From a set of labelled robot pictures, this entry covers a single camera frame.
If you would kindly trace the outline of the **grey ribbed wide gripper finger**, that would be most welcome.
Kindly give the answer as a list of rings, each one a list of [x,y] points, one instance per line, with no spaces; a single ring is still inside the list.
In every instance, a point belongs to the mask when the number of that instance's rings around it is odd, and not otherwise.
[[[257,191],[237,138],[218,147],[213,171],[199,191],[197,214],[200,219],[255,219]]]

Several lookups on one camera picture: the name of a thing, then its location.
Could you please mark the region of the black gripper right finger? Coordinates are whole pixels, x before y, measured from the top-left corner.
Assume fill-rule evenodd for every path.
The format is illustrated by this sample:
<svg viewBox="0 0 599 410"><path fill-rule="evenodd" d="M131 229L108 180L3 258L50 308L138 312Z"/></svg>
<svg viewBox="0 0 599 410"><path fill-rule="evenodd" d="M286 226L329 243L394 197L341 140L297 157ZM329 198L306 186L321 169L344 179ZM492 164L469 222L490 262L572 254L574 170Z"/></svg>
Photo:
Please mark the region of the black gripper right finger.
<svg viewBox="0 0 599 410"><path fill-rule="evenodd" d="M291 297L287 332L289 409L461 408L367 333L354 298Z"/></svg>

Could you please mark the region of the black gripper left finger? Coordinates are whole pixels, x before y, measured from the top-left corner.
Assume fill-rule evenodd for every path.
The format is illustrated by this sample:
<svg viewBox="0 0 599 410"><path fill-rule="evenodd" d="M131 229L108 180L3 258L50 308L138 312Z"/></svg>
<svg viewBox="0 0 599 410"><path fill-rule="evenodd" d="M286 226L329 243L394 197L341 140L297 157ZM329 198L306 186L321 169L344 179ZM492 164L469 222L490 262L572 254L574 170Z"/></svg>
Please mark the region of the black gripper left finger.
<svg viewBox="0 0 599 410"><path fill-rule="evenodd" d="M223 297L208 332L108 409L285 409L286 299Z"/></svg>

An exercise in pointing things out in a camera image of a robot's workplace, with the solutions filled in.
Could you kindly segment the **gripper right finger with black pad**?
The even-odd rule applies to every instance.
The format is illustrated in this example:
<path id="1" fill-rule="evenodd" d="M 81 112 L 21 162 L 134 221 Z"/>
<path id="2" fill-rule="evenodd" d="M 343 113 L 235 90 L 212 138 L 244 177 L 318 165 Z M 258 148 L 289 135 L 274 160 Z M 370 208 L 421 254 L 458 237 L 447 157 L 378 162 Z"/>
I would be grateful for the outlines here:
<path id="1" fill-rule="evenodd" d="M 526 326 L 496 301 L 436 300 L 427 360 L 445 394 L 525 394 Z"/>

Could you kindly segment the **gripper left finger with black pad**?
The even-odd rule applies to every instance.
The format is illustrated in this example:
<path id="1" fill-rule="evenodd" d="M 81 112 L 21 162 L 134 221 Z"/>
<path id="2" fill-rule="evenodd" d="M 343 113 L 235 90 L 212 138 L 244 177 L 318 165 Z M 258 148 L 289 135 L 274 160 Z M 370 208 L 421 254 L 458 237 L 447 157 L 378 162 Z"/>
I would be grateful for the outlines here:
----------
*WHAT IS EXPECTED*
The reply must repeat all of the records precisely.

*EXERCISE RESPONSE*
From a set of labelled robot pictures, this entry covers a single camera frame.
If you would kindly trace the outline of the **grey ribbed wide gripper finger**, that would be most welcome.
Kindly give the answer as a list of rings, each one a list of [x,y] points, one instance per line, with no spaces; a single ring is still inside the list.
In every instance, a point belongs to the mask when the number of that instance's rings around it is odd, and not otherwise.
[[[257,191],[237,138],[218,147],[213,171],[199,191],[197,214],[200,219],[255,219]]]

Several lookups on one camera picture: the name of a thing, then its location.
Could you please mark the region of the black gripper right finger? Coordinates are whole pixels, x before y, measured from the top-left corner.
Assume fill-rule evenodd for every path.
The format is illustrated by this sample:
<svg viewBox="0 0 599 410"><path fill-rule="evenodd" d="M131 229L108 180L3 258L50 308L138 312Z"/></svg>
<svg viewBox="0 0 599 410"><path fill-rule="evenodd" d="M286 226L329 243L394 197L341 140L297 157ZM329 198L306 186L321 169L344 179ZM492 164L469 222L490 262L572 254L574 170Z"/></svg>
Photo:
Please mark the region of the black gripper right finger.
<svg viewBox="0 0 599 410"><path fill-rule="evenodd" d="M291 297L287 332L289 409L461 408L367 333L354 298Z"/></svg>

Could you please mark the region of the black gripper left finger? Coordinates are whole pixels, x before y, measured from the top-left corner.
Assume fill-rule evenodd for every path.
The format is illustrated by this sample:
<svg viewBox="0 0 599 410"><path fill-rule="evenodd" d="M131 229L108 180L3 258L50 308L138 312Z"/></svg>
<svg viewBox="0 0 599 410"><path fill-rule="evenodd" d="M286 226L329 243L394 197L341 140L297 157ZM329 198L306 186L321 169L344 179ZM492 164L469 222L490 262L572 254L574 170Z"/></svg>
Please mark the region of the black gripper left finger.
<svg viewBox="0 0 599 410"><path fill-rule="evenodd" d="M223 297L208 332L108 409L285 409L286 299Z"/></svg>

An exercise in pointing things out in a camera image of a robot's workplace, with the solutions filled in.
Could you kindly segment the **gripper right finger with black pad**?
The even-odd rule applies to every instance.
The format is illustrated in this example:
<path id="1" fill-rule="evenodd" d="M 81 112 L 21 162 L 134 221 Z"/>
<path id="2" fill-rule="evenodd" d="M 343 113 L 235 90 L 212 138 L 244 177 L 318 165 Z M 258 148 L 289 135 L 274 160 Z M 370 208 L 421 254 L 458 237 L 447 157 L 378 162 Z"/>
I would be grateful for the outlines here:
<path id="1" fill-rule="evenodd" d="M 526 326 L 496 301 L 436 300 L 427 360 L 445 394 L 525 394 Z"/>

Could you kindly segment the **gripper left finger with black pad**?
The even-odd rule applies to every instance.
The format is illustrated in this example:
<path id="1" fill-rule="evenodd" d="M 81 112 L 21 162 L 134 221 Z"/>
<path id="2" fill-rule="evenodd" d="M 343 113 L 235 90 L 212 138 L 244 177 L 318 165 Z M 258 148 L 289 135 L 274 160 Z M 370 208 L 421 254 L 458 237 L 447 157 L 378 162 Z"/>
I would be grateful for the outlines here:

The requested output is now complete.